Scan the entries for the word "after", and copy every line where it appears.

Stored data entries

○ ○ ○

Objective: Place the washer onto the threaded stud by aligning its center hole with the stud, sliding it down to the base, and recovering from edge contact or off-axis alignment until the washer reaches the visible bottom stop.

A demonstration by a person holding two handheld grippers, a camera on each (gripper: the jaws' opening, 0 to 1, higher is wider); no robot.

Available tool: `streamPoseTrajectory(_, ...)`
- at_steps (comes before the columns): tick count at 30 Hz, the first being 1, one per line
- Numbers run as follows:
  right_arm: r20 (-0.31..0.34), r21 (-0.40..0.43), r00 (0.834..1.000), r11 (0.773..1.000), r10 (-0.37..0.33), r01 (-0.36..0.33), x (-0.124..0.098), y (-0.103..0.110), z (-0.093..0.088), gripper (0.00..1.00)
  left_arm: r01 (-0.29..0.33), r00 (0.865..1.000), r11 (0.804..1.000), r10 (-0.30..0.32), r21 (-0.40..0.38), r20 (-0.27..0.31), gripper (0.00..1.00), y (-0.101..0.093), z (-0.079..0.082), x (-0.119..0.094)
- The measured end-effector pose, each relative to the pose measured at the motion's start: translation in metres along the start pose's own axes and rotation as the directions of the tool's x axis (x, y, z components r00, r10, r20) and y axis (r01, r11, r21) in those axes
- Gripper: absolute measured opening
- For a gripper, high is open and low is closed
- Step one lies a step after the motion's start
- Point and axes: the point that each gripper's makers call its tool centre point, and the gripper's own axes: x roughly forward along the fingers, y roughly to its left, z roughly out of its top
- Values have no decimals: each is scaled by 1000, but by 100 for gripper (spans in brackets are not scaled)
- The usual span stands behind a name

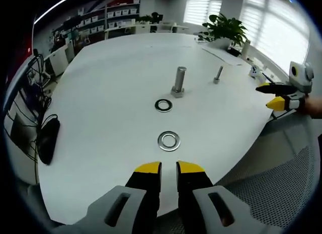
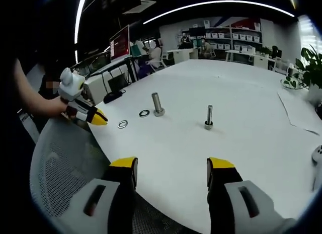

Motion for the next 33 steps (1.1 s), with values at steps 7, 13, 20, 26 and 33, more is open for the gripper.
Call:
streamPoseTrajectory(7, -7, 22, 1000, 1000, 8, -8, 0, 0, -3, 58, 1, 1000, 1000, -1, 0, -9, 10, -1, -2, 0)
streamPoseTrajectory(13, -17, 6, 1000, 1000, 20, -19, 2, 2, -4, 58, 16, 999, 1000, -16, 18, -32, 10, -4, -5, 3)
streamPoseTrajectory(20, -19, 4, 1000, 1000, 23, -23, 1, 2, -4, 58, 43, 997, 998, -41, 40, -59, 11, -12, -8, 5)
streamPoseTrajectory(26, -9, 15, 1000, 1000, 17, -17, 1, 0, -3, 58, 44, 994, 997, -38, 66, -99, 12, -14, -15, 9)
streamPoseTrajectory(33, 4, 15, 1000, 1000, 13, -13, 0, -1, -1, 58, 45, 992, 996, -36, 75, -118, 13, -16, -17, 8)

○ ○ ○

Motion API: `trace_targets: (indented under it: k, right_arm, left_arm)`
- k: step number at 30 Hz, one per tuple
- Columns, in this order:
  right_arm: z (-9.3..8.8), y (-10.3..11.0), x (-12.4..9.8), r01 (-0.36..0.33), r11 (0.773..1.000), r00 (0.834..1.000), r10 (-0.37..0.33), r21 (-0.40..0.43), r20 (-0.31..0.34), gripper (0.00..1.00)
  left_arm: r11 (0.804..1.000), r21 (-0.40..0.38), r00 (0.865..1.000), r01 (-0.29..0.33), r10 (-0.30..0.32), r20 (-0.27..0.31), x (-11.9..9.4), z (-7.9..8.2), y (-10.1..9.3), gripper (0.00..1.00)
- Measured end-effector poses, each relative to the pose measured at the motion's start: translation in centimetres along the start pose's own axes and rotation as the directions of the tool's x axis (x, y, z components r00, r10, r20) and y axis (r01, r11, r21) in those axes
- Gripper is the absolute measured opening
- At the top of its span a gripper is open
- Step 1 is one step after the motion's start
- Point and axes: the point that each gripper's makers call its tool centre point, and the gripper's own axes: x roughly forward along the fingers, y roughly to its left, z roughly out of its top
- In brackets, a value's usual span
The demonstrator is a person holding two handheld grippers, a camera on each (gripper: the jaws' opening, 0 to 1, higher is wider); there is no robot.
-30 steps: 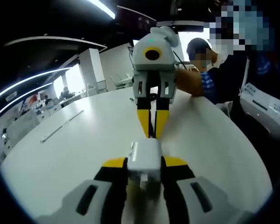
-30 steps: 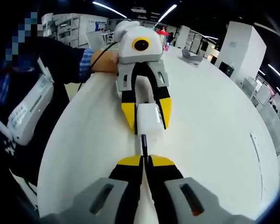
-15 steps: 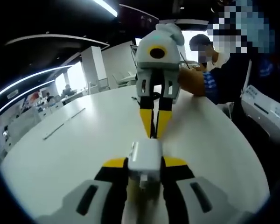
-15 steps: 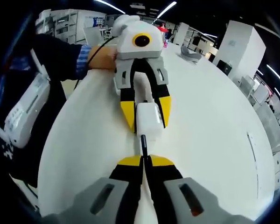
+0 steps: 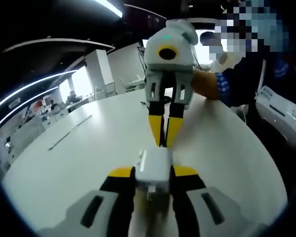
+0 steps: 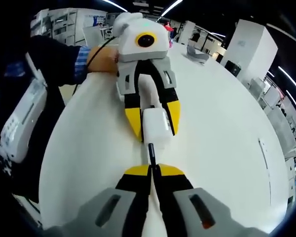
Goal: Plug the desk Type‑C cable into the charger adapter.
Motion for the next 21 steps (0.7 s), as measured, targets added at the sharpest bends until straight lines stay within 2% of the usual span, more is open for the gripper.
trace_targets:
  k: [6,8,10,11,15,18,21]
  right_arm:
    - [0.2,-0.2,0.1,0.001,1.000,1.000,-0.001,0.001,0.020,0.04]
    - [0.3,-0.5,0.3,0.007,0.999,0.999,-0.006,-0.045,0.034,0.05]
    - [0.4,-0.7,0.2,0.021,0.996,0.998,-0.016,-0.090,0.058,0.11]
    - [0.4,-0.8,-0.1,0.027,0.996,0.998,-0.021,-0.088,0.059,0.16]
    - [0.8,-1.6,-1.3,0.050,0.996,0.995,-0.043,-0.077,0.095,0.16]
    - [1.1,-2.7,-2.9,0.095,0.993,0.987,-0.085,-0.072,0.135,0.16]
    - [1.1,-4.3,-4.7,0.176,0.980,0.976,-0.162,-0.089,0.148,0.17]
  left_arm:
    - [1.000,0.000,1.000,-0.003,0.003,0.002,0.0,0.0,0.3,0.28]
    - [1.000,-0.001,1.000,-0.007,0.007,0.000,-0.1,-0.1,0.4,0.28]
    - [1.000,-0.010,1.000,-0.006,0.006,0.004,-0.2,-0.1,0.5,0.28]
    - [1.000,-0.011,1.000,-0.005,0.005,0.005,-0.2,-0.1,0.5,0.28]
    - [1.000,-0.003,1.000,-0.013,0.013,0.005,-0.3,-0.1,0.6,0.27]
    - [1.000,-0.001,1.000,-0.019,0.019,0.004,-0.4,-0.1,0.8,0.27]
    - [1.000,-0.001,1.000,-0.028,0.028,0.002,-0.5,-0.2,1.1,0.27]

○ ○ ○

## EXERCISE ANSWER
- Step one lies a step after the motion's start
- Step 1 is one step after the motion's start

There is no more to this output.